• [How to complete this task] Would you copy the material below word for word, beginning with its first line and ending with the line that contains "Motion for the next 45"?

• [Information]
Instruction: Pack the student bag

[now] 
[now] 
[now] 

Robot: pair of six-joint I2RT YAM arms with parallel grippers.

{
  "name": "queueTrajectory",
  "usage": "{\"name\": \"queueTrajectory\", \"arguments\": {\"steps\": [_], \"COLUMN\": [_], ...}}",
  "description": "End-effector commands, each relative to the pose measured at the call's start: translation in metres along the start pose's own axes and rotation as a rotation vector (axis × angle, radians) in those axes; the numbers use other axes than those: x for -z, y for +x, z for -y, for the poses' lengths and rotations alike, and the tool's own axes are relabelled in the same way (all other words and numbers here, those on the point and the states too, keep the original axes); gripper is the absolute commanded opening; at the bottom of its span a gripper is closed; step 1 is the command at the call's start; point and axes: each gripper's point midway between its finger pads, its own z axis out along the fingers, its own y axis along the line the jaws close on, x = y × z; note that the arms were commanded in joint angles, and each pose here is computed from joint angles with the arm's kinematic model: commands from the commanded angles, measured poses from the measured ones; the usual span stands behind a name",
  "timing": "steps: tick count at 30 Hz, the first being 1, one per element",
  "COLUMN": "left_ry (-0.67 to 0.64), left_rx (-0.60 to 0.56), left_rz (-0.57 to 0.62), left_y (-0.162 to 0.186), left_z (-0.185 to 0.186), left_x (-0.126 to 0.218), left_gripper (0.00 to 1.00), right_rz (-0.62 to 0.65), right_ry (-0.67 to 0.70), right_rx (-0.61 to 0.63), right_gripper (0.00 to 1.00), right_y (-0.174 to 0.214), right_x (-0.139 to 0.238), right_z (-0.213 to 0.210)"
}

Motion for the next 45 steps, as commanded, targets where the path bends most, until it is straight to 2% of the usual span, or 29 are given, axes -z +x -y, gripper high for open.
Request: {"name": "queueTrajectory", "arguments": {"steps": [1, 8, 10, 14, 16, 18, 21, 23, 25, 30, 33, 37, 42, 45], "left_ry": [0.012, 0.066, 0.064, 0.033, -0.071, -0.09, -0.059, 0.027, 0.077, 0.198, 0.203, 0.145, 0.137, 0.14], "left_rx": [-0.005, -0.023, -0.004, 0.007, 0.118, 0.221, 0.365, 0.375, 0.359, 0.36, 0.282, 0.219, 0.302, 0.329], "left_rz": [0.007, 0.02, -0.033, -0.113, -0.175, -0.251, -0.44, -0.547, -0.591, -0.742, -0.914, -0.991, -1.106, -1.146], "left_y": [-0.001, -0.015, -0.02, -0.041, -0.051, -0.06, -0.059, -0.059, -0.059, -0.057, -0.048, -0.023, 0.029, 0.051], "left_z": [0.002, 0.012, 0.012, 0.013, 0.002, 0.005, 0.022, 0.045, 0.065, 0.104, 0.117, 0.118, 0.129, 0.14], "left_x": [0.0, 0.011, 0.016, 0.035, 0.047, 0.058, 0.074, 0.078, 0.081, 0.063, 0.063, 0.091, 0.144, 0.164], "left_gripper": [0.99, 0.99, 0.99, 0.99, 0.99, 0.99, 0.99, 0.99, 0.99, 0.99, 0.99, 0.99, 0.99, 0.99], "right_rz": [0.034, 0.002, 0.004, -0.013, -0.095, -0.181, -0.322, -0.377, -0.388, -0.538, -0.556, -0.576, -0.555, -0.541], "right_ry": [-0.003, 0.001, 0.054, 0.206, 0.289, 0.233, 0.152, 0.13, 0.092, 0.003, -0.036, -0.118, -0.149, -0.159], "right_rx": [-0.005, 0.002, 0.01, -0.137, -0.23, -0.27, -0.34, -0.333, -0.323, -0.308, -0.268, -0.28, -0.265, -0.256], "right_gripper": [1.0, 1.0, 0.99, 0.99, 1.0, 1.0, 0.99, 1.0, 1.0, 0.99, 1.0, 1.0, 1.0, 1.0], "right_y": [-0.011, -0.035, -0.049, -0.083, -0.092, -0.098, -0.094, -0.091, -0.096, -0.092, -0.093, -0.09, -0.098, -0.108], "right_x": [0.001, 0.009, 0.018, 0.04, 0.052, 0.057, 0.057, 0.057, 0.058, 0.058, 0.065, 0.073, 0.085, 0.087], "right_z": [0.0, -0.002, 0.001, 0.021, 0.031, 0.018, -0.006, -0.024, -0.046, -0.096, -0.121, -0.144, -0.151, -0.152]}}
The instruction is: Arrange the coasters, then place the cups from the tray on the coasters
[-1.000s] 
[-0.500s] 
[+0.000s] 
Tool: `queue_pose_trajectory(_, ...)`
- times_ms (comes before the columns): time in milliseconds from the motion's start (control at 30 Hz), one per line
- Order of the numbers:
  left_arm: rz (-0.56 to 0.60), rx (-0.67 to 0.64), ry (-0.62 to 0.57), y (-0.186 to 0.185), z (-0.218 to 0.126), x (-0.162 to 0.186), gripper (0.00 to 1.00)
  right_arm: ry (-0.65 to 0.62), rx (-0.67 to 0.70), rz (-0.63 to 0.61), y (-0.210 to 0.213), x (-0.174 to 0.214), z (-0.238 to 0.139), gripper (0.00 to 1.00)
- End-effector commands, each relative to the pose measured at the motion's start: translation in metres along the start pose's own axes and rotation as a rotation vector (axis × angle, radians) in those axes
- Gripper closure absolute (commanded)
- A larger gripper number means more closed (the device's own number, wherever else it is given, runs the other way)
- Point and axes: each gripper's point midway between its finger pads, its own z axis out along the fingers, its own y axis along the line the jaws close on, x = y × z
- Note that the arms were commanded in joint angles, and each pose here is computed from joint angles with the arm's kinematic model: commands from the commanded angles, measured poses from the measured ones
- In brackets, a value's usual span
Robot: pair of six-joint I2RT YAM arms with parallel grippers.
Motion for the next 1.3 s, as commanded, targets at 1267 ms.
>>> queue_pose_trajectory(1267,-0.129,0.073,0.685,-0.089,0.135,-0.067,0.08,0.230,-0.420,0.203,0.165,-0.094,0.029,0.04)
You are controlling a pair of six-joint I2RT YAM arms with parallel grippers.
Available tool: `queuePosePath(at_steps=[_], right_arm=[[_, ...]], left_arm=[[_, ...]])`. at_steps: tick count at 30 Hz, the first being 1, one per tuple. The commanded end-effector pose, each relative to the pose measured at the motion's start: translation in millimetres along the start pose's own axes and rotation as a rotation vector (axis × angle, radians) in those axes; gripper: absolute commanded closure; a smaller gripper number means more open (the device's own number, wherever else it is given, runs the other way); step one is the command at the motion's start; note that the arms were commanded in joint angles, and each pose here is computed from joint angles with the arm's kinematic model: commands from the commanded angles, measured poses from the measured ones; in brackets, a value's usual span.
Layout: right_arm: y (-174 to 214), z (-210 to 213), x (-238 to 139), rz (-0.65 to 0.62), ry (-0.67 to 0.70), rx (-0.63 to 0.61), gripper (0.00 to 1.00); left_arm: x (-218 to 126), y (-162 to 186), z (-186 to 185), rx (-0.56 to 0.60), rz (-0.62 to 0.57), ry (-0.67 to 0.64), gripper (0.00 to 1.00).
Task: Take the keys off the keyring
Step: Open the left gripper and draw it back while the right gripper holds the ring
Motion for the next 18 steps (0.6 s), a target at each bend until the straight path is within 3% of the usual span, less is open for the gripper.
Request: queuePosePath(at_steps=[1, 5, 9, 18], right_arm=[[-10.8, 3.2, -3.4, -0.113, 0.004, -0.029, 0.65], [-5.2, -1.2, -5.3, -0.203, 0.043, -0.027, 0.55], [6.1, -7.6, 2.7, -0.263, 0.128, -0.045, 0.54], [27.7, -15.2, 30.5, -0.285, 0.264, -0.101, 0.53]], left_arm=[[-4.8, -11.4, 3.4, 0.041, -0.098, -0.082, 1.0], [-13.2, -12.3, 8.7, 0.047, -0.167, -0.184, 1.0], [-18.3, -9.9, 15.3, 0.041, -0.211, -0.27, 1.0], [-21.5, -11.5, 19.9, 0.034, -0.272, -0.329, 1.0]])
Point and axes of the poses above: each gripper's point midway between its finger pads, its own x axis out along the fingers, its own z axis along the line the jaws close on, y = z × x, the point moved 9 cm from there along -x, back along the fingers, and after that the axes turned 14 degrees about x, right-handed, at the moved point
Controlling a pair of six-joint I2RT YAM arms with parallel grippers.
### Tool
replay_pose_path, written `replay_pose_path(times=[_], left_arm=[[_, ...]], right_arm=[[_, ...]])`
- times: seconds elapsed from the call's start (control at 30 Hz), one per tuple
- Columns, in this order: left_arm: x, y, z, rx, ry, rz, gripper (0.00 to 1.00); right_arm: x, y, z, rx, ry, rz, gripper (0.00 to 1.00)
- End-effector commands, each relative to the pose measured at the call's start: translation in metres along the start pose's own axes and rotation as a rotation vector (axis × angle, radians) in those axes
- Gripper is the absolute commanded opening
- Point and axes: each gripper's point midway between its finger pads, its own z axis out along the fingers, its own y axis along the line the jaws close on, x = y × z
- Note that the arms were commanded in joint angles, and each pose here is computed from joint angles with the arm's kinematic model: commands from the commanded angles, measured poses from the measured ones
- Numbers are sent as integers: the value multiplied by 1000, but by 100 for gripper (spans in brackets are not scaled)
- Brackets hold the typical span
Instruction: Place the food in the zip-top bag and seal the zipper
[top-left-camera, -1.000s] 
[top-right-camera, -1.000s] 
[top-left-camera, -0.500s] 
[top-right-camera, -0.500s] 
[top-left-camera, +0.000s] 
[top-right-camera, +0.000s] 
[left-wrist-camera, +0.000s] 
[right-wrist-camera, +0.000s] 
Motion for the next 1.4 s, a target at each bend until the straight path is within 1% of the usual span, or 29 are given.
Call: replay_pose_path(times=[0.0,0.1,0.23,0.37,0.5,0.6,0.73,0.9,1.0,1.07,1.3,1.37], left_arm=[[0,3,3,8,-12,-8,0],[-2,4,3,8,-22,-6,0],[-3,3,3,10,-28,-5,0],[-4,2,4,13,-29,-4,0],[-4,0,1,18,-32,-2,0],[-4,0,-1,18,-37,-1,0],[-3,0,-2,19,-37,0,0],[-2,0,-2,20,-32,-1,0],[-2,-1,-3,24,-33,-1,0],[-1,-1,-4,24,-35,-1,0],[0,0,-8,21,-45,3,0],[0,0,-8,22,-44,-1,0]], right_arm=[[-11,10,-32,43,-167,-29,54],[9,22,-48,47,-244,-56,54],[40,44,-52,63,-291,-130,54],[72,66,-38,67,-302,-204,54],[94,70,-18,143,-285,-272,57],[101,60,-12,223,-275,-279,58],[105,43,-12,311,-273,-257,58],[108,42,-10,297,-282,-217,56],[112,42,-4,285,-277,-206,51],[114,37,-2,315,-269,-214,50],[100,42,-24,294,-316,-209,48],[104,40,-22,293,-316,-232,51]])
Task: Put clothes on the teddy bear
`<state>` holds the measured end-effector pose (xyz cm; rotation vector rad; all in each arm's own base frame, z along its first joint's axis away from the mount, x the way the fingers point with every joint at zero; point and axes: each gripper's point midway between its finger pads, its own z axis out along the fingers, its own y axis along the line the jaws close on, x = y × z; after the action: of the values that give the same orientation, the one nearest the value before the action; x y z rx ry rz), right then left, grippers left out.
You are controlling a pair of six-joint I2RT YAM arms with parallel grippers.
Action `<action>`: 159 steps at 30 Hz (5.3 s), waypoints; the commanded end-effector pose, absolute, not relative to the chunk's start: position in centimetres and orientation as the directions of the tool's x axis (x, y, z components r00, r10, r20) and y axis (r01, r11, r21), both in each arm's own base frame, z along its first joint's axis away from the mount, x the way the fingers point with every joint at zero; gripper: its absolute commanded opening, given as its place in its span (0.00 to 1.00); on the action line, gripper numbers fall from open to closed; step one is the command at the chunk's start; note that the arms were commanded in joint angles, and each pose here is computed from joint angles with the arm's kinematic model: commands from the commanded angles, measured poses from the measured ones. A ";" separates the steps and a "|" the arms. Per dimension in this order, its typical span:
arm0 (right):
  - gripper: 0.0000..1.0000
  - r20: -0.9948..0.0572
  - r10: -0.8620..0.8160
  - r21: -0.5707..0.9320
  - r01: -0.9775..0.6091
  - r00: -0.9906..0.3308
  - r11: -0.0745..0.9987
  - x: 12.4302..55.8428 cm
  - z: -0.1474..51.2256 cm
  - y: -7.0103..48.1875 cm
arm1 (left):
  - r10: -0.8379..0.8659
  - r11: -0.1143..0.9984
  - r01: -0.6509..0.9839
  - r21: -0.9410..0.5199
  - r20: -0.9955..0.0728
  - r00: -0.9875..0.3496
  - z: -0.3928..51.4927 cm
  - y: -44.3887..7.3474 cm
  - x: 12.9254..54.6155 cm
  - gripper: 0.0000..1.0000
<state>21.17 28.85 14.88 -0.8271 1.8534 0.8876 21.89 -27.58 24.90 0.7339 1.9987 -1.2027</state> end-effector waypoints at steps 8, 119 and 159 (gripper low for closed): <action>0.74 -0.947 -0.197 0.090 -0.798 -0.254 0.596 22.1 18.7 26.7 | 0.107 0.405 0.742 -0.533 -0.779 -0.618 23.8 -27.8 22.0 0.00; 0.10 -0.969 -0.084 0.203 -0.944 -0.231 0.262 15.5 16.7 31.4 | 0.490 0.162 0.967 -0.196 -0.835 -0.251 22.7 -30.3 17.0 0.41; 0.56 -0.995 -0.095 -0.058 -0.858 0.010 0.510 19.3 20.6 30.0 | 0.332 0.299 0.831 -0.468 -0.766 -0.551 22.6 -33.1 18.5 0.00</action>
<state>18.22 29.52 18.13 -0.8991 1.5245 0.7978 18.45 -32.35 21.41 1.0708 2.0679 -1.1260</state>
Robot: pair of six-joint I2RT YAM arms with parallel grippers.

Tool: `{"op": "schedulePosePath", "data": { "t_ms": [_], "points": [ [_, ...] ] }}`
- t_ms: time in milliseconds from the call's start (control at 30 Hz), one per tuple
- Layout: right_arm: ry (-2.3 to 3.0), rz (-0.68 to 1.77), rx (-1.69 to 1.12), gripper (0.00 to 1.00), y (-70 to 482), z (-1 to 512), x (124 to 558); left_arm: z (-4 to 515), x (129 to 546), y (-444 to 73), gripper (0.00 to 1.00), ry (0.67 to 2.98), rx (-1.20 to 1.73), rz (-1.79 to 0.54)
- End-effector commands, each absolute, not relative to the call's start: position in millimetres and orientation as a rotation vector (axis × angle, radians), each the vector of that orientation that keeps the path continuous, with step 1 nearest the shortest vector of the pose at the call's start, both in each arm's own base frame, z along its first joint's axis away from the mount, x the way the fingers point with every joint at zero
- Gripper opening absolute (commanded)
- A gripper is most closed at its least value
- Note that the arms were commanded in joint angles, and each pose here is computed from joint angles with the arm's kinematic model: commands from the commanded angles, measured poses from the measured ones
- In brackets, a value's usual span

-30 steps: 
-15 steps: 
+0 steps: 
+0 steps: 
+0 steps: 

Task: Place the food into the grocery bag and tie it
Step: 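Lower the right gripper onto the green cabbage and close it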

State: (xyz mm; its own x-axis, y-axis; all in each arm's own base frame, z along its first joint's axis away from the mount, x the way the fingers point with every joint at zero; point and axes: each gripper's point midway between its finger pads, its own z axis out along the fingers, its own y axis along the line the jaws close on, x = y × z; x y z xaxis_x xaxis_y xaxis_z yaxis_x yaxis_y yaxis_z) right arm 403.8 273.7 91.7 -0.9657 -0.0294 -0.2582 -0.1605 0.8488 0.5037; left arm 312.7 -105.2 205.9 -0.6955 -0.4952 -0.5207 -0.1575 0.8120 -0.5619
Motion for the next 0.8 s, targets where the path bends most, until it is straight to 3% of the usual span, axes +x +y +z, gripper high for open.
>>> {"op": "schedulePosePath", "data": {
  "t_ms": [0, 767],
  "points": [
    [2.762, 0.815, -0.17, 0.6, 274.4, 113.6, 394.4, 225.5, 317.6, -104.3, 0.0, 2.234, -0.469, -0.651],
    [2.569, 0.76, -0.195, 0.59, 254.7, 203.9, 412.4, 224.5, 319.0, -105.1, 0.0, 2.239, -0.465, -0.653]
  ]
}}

• [Task result]
Instruction: Pack the student bag

[now] 
[now] 
[now] 

Robot: pair of six-joint I2RT YAM arms with parallel grippers.

{
  "name": "queueTrajectory",
  "usage": "{\"name\": \"queueTrajectory\", \"arguments\": {\"steps\": [_], \"COLUMN\": [_], ...}}",
  "description": "End-effector commands, each relative to the pose measured at the call's start: translation in metres along the start pose's own axes and rotation as a rotation vector (axis × angle, radians) in those axes; the numbers use other axes than those: x for -z, y for +x, z for -y, for the poses' lengths and rotations alike, and the tool's own axes are relabelled in the same way (all other words and numbers here, those on the point and the states too, keep the original axes); gripper is the absolute commanded opening; at the bottom of its span a gripper is closed; step 1 is the command at the call's start; point and axes: each gripper's point midway between its finger pads, its own z axis out along the fingers, its own y axis along the line the jaws close on, x = y × z; note that the arms were commanded in joint angles, and each pose here is computed from joint angles with the arm's kinematic model: commands from the commanded angles, measured poses from the measured ones; the usual span stands behind a name",
  "timing": "steps: tick count at 30 Hz, the first being 1, one per element",
  "COLUMN": "left_ry (-0.67 to 0.64), left_rx (-0.60 to 0.56), left_rz (-0.57 to 0.62), left_y (-0.162 to 0.186), left_z (-0.185 to 0.186), left_x (-0.126 to 0.218), left_gripper (0.00 to 1.00), right_rz (-0.62 to 0.65), right_ry (-0.67 to 0.70), right_rx (-0.61 to 0.63), right_gripper (0.00 to 1.00), right_y (-0.174 to 0.214), right_x (-0.139 to 0.238), right_z (-0.213 to 0.210)"
}

Motion for the next 45 steps, as commanded, targets where the path bends most, until it is straight to 2% of the usual span, or 29 are given, axes -z +x -y, gripper high for open.

The work on this exercise has been finished.